> [PROBLEM REQUIREMENTS] Gather each line in the entries that includes the string "below".

- Opening Delimiter -

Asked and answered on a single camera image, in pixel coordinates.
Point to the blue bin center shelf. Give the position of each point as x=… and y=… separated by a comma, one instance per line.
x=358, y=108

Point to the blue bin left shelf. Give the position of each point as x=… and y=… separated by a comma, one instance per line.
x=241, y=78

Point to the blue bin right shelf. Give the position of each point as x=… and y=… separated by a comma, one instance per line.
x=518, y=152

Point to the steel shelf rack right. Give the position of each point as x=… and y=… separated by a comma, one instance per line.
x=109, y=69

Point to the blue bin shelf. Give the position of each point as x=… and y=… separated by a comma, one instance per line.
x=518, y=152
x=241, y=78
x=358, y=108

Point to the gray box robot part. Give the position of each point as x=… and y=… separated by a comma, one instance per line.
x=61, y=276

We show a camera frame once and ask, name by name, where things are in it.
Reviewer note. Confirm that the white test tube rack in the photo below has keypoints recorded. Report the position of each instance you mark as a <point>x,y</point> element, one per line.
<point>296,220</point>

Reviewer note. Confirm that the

- Closing Delimiter -
- Opening Delimiter -

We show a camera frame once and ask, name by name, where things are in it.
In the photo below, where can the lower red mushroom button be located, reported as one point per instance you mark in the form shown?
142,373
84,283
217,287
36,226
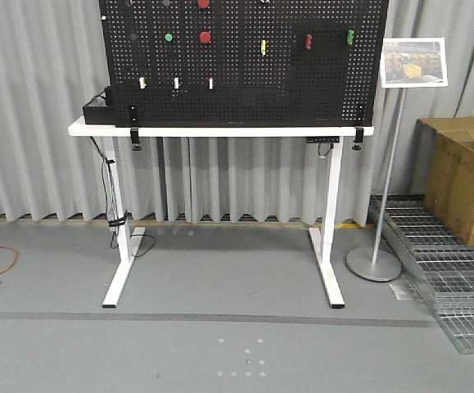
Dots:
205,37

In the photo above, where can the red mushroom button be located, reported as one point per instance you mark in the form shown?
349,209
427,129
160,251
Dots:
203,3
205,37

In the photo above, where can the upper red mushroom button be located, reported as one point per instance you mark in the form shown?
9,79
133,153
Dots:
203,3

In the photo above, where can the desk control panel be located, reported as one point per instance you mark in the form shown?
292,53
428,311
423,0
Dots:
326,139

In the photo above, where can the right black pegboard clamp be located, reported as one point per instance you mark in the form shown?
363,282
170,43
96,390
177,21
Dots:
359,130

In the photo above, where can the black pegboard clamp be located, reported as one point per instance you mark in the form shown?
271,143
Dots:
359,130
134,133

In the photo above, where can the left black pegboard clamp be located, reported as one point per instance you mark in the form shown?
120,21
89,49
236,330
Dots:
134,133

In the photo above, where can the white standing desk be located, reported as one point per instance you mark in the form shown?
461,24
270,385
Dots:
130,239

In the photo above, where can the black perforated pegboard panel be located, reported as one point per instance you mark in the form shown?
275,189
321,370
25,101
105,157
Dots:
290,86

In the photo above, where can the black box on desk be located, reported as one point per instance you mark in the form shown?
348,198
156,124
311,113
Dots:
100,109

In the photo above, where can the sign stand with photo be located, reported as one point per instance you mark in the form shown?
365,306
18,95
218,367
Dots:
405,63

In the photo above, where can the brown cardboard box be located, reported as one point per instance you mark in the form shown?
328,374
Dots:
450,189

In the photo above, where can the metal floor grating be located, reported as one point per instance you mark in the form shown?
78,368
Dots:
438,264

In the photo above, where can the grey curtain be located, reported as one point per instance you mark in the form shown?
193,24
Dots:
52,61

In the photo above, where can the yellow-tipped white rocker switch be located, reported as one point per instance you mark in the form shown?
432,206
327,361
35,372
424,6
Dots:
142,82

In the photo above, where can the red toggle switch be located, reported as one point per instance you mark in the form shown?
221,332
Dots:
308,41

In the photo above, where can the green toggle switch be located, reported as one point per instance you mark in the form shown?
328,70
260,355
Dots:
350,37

- Closing Delimiter -

> [REPLY TO THE TASK]
Reviewer note. Confirm that the white test tube rack in the photo below has keypoints recorded. Report the position of each instance you mark as a <point>x,y</point> element, one per line.
In the photo below, where can the lower red mushroom button be located, reported as one point per instance you mark in the form shown?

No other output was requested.